AMD has quietly introduced a new RDNA 4 SKU targeting lower overall GPU power consumption. According to the updated website listing, AMD has released the Radeon RX 9060 XT Low-Power GPU SKU, designed to fit within a reduced TDP envelope. With a TDP of 140 W, AMD recommends a minimum power supply of 450 W. The card features 32 Compute Units (CUs), 2,048 Stream Processors (SPs), 32 ray tracing accelerators, 64 AI accelerators, 128 texture units, and 64 ROPs, all on a die with 29.7 billion transistors. This is 20 W lower than the standard Radeon RX 9060 XT SKU, which also has 32 CUs and 2,048 SPs but operates at a 160 W TDP.
Memory and I/O specifications remain consistent for this class. The RX 9060 XT LP comes with up to 16 GB of GDDR6 on a 128-bit memory interface, supported by 32 MB of AMD Infinity Cache, and offers an advertised memory speed of up to 20 Gbps for a peak bandwidth of up to 320 GB per second. Display outputs include DisplayPort 2.1a and HDMI 2.1b. The card supports modern codecs and formats, including AV1 encode and decode, H.264 and H.265 encode and decode, and 4K HDMI support.

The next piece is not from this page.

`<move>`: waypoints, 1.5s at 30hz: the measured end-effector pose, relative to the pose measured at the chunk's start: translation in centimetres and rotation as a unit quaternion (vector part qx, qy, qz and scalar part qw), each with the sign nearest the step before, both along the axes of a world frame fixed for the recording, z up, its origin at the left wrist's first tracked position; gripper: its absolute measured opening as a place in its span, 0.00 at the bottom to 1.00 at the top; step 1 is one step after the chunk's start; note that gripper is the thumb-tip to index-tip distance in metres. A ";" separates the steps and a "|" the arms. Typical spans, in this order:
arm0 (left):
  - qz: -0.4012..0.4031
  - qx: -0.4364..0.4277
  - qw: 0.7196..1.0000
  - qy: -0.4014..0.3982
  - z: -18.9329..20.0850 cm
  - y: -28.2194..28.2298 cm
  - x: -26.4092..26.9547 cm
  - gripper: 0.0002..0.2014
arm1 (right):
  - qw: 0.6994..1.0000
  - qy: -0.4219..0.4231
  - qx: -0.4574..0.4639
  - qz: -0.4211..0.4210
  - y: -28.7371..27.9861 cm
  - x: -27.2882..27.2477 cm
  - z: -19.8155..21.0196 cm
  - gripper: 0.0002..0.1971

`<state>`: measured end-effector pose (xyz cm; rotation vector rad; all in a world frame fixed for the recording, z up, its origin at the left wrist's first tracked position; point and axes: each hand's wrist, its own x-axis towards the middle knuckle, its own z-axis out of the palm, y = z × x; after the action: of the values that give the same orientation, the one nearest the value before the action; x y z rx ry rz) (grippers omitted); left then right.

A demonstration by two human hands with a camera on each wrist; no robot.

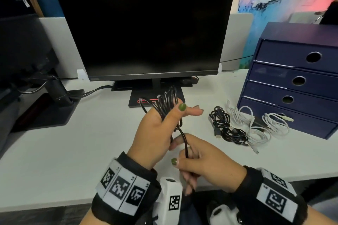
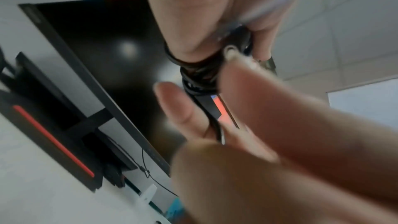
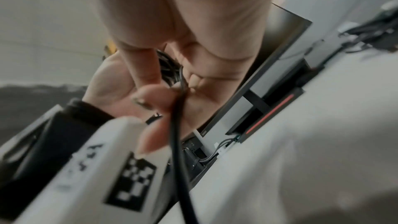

AMD China was the first to list this SKU, followed by an update on the main AMD website. The RX 9060 XT LP might be a region-specific, lower power variant that retains most of the functionality of the full-power card while reducing typical board power. However, there is no reason to restrict the power of an entry-level GPU, even with U.S. export controls on high-end SKUs. Therefore, this could be a more optimized SKU designed for pre-built desktops, or something that OEMs requested from AMD.